Activity 6: Demonstrate wind energy
To demonstrate wind power as a viable alternative energy source, introduce students to wind turbines, and explain how they work. Wind turbines create energy by naturally spinning propeller-like blades around a rotor that powers a generator. With the Thames & Kosmos Wind Power Experiment Kit students can gain a better understanding of this by building a 3-foot wind turbine of their own. They can also conduct up to 20 different types of experiments with their turbine, like how to recharge a battery, or light up an LED.
Food sustainability: A “do no harm” approach to feeding the world
One of the most devastating effects of a damaged the ecosystem is the inability to grow the food needed to nourish the planet’s inhabitants. Pollution caused by industrial farming, chemical pesticides, fertilizers, as well as overcropping has led to the depletion of vital natural resources in many places across the globe. To combat this issue, farmers are now turning to more sustainable food systems that have fewer negative impacts to the environment.
Activity 7: Introduce methods of sustainable agriculture
To increase overall environmental sustainability, the Union of Concerned Scientists explains that new-age farms are paying closer attention to:
- Building healthy soil and preventing erosion
- Managing water wisely
- Increasing resilience to extreme weather
- Promoting biodiversity
Through the study of agroecology, and the use of alternative methods like vertical farming, which is the practice of growing crops indoors in stacked layers within a controlled environment, agriculture as a whole is shifting to a more sustainable approach. To help students better understand this, you can introduce them to soilless farming techniques like hydroponics or aquaponics.

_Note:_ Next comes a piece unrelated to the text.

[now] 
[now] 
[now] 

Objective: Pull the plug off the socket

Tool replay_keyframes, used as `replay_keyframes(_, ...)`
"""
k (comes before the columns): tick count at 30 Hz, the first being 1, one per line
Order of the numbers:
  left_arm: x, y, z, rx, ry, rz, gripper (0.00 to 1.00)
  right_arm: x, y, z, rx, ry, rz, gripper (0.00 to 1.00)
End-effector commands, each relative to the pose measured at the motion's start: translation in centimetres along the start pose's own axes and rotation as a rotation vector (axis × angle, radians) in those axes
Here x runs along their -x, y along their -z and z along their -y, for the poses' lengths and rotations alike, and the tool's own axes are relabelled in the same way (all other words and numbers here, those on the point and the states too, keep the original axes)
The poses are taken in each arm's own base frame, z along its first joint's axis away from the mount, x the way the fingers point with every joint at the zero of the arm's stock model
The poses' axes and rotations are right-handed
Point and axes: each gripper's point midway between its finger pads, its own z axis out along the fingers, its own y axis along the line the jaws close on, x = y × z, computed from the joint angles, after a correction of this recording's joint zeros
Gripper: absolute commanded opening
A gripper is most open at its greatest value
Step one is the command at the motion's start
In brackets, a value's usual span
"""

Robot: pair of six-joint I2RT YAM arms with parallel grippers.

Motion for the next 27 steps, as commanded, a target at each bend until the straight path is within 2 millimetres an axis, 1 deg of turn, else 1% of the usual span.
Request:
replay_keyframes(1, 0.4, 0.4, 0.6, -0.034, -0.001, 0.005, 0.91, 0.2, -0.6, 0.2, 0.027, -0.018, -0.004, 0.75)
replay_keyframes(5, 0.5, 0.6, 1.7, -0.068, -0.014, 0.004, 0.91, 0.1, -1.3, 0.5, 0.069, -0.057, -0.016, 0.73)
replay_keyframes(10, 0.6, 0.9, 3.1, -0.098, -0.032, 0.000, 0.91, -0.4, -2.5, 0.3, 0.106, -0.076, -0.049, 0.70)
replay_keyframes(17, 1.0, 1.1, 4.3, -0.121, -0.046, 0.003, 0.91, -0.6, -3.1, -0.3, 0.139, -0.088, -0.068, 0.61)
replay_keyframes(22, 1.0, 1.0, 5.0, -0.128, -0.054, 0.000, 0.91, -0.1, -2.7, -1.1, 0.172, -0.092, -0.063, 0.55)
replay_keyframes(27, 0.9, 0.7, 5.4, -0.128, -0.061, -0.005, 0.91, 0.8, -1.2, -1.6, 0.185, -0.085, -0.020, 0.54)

The OPCOM® GrowWall 3C Hydroponics System allows students to grow herbs, moss, succulents or other small plants in a frame that can be mounted on the wall or placed on a table, and the AquaSprouts® Complete Garden Kit is a great option for teaching the aquaponics concept, as well as the idea of creating a self-sustaining ecosystem.
Conservation: The key to bringing it all home
The world is a vast, beautiful, and mysterious place, but replenishing its resources and protecting it from further harm will take a monumental effort. You’ve already taken a huge step by helping your students learn about the important topics above, but sometimes it’s okay to scale it down, too.
Activity 8: Explore conservation through species studies
Natural conservation is a moral philosophy focused on protecting species from extinction, enhancing the world’s ecosystem, and encouraging biological diversity. To help your students further understand the importance of these topics, guide them by learning about the behavior of fascinating creatures. For example:
- Help them study the activity of sea turtles.
- Teach them to identify the tracks of a bald eagle, moose, cougar, or crow.
- Show them what the regurgitation of an owl can tell us about the transfer of energy in the food chain.
The possibilities in the study of conservation and environmental sustainability are endless, but small steps with simple activities like these can lead to great strides down the road — and that is exactly what the planet needs right now.